Problem to work on: Print the records below word for word, beginning with the first line and ending once the line containing "Front: Find the blue storage bin." is printed.

(Records for this exercise begins)

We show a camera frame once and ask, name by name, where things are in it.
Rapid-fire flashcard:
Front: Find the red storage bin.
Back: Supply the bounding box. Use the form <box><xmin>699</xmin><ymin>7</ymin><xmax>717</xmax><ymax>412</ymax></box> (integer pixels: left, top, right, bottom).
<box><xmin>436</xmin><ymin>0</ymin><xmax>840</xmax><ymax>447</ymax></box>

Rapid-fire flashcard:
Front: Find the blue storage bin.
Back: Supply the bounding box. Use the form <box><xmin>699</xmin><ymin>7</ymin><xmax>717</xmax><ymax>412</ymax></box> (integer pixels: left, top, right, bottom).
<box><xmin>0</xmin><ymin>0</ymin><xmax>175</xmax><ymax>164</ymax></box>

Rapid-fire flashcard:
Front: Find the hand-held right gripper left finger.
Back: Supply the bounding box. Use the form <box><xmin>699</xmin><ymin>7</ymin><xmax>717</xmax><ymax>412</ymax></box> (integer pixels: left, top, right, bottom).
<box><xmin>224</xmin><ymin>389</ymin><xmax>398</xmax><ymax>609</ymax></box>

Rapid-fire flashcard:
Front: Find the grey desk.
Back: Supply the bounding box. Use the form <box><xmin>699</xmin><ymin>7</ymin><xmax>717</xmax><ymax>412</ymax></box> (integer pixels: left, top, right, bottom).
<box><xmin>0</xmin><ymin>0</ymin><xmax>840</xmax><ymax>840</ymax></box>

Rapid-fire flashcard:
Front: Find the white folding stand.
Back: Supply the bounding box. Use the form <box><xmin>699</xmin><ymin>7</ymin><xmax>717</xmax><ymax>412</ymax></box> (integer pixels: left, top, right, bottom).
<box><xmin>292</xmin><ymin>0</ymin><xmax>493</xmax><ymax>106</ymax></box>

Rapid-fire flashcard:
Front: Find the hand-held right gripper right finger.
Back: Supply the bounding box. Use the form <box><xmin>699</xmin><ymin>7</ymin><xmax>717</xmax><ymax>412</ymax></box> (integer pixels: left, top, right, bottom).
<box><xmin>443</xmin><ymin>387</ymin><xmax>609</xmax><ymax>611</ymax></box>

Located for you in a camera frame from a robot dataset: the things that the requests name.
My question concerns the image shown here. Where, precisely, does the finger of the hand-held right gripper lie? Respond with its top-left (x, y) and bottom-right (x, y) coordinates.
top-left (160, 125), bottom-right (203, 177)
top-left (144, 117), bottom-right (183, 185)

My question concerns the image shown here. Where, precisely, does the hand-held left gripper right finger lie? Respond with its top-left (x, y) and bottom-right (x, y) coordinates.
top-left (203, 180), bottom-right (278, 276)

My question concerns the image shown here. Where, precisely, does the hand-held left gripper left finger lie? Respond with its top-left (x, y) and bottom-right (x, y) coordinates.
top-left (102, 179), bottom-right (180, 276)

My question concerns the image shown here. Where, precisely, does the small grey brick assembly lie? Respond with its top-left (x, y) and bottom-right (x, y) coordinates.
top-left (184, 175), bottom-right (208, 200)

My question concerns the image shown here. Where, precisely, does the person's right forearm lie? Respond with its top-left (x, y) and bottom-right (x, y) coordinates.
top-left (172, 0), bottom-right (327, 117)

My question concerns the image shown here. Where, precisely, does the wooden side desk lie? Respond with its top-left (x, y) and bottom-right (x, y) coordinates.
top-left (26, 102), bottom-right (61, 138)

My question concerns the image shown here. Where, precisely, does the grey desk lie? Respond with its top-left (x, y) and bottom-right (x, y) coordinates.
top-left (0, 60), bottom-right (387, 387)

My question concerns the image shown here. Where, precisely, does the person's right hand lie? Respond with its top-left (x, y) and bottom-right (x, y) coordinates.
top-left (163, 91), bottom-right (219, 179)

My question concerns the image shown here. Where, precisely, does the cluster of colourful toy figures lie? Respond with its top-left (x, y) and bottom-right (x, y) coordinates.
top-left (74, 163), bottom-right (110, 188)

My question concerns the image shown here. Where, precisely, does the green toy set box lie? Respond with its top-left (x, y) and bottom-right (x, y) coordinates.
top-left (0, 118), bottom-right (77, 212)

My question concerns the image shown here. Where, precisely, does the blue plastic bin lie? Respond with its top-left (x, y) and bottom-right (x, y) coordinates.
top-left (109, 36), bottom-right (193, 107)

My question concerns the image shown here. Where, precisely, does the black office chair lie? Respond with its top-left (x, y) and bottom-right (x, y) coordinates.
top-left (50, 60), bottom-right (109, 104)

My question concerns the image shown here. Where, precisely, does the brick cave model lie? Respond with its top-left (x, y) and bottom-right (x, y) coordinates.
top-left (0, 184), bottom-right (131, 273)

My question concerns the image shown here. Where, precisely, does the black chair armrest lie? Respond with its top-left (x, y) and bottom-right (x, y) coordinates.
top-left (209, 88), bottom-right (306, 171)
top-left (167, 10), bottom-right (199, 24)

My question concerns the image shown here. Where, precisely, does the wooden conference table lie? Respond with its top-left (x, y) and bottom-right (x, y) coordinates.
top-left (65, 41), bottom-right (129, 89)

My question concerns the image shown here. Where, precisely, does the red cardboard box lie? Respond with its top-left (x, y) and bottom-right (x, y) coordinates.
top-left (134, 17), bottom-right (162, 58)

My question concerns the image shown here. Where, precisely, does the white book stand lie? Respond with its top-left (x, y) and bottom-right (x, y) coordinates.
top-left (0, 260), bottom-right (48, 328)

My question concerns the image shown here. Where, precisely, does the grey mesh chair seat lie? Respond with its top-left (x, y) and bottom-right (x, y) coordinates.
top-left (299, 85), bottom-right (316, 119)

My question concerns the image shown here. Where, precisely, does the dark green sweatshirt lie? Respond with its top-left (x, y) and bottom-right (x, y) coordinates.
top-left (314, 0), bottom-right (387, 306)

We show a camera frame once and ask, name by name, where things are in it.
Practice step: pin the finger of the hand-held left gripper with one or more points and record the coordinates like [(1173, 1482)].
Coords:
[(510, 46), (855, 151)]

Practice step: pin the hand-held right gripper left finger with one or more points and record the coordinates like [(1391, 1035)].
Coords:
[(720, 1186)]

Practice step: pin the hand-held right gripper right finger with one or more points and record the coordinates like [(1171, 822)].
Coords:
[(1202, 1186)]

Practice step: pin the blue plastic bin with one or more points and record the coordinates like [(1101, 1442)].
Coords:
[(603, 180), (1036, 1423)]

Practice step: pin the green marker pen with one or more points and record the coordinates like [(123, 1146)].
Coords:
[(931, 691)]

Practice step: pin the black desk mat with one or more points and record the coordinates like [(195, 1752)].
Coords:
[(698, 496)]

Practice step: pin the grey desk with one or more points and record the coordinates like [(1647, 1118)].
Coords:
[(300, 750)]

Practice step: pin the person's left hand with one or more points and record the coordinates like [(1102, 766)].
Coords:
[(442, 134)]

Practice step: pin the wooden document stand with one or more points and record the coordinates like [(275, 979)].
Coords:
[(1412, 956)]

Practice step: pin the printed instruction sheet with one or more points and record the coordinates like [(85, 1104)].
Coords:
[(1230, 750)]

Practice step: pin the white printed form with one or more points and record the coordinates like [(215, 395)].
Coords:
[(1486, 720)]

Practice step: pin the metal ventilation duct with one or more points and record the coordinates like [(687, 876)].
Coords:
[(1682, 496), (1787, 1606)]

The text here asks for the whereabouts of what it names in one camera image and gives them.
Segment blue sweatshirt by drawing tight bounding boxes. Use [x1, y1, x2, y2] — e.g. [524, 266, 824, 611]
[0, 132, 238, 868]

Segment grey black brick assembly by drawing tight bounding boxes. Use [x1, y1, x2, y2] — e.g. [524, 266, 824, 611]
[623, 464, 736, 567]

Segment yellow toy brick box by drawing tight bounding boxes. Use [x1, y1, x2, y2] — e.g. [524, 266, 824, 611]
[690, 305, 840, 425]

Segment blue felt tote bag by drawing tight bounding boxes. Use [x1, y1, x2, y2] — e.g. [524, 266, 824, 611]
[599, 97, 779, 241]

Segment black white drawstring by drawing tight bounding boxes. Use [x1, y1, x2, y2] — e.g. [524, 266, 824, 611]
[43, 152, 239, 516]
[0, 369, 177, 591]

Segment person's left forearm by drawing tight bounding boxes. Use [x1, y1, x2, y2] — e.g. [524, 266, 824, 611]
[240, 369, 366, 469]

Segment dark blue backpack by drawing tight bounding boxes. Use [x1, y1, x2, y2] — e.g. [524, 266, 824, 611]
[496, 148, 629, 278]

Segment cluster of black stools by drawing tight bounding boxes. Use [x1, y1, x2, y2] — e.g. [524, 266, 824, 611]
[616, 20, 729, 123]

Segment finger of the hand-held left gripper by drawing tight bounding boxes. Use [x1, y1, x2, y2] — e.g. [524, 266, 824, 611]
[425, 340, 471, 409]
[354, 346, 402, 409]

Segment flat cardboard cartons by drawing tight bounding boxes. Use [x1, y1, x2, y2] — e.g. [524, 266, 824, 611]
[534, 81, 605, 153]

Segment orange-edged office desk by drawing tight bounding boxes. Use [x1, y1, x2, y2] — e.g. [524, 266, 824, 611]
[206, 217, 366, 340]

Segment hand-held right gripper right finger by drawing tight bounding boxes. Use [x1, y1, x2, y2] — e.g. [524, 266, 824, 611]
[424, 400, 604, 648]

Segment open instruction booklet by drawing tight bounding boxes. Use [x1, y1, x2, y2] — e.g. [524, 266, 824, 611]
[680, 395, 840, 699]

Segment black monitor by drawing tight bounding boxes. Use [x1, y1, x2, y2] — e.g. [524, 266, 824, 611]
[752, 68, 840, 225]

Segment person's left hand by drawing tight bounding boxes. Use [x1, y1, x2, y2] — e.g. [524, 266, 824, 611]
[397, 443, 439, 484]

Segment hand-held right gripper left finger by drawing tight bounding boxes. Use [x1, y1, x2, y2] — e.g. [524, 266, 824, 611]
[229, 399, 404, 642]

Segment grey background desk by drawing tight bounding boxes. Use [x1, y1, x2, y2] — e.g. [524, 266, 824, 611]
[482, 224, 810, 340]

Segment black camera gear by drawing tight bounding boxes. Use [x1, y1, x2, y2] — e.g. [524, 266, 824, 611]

(Records for this exercise ends)

Expected answer:
We show a camera frame once and ask, name by name, where things are in it.
Rapid-fire flashcard:
Front: Find the red storage bin.
Back: Supply the bounding box. Use the form <box><xmin>699</xmin><ymin>7</ymin><xmax>717</xmax><ymax>412</ymax></box> (integer pixels: left, top, right, bottom).
<box><xmin>436</xmin><ymin>0</ymin><xmax>840</xmax><ymax>447</ymax></box>

Rapid-fire flashcard:
Front: Find the blue storage bin.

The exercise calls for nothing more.